Stored items from a collection
((
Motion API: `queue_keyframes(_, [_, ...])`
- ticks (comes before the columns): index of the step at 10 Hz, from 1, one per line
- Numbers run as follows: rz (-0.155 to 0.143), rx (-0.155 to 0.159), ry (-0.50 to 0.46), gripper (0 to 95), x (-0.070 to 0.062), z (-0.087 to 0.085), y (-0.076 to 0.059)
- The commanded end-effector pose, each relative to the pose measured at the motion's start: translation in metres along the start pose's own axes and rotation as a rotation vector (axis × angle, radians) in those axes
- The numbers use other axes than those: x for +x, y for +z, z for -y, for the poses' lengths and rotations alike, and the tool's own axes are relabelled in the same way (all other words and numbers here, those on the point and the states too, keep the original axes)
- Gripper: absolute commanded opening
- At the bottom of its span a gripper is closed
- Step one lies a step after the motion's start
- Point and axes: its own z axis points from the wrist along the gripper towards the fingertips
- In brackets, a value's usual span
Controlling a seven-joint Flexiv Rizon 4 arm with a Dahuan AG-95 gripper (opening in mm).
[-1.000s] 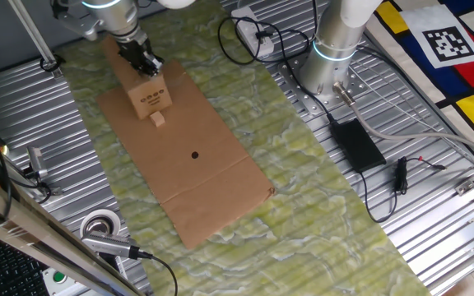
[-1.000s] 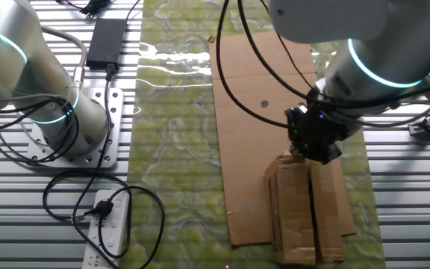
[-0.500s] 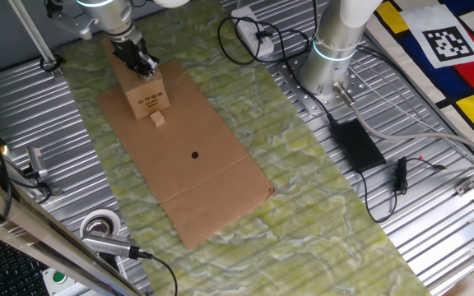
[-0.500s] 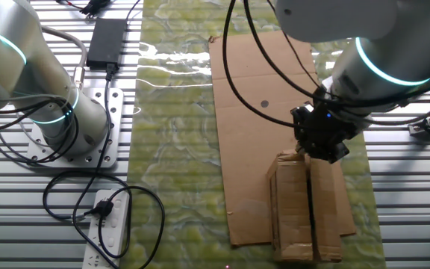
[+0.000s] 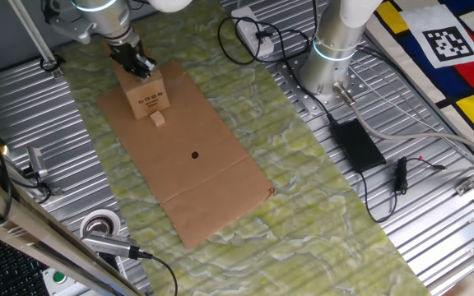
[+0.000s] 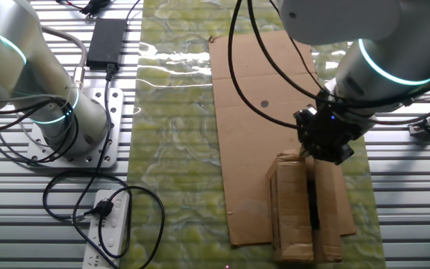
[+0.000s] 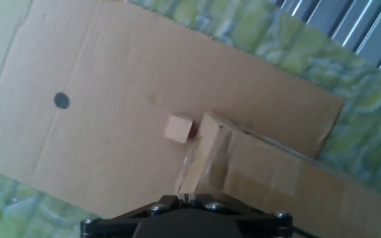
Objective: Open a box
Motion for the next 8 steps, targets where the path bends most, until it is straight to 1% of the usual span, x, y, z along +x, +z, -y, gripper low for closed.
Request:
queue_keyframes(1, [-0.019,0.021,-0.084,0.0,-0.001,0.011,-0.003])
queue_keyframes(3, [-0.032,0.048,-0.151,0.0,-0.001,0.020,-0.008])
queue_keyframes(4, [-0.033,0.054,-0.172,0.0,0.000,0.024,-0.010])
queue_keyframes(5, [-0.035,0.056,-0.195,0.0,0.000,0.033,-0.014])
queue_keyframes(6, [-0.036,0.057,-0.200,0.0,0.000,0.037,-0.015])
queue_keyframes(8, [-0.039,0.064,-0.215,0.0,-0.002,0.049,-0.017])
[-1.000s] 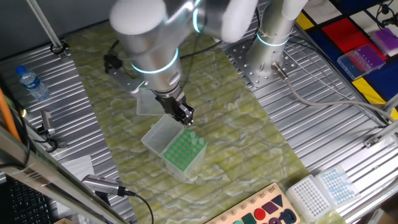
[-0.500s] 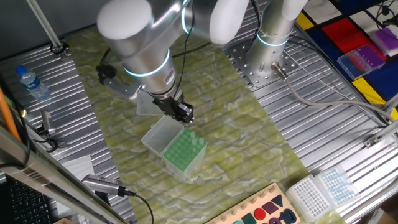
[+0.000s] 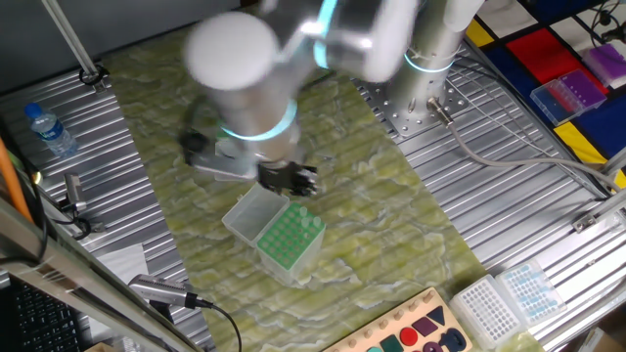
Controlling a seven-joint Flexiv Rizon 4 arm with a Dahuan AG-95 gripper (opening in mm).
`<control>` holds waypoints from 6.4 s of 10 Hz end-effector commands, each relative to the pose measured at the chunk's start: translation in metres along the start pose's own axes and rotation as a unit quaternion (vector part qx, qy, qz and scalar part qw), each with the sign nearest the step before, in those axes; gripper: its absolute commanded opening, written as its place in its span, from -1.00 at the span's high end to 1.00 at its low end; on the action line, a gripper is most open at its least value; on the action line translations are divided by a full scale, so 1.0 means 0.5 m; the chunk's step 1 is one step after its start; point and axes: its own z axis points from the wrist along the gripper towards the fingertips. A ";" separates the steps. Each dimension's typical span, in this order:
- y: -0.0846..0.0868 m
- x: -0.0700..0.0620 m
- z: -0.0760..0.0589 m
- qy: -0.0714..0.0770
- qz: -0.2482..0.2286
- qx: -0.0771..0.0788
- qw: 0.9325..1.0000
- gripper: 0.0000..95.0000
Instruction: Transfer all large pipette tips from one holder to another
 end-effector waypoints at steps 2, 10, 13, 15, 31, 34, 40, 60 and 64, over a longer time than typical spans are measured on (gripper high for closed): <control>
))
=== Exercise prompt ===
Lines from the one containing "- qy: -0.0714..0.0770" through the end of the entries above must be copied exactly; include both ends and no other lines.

=== Your response ===
- qy: -0.0714..0.0770
- qz: -0.2482..0.2286
- qx: -0.0771..0.0788
- qw: 0.9325..1.0000
- gripper: 0.0000..95.0000
Instruction: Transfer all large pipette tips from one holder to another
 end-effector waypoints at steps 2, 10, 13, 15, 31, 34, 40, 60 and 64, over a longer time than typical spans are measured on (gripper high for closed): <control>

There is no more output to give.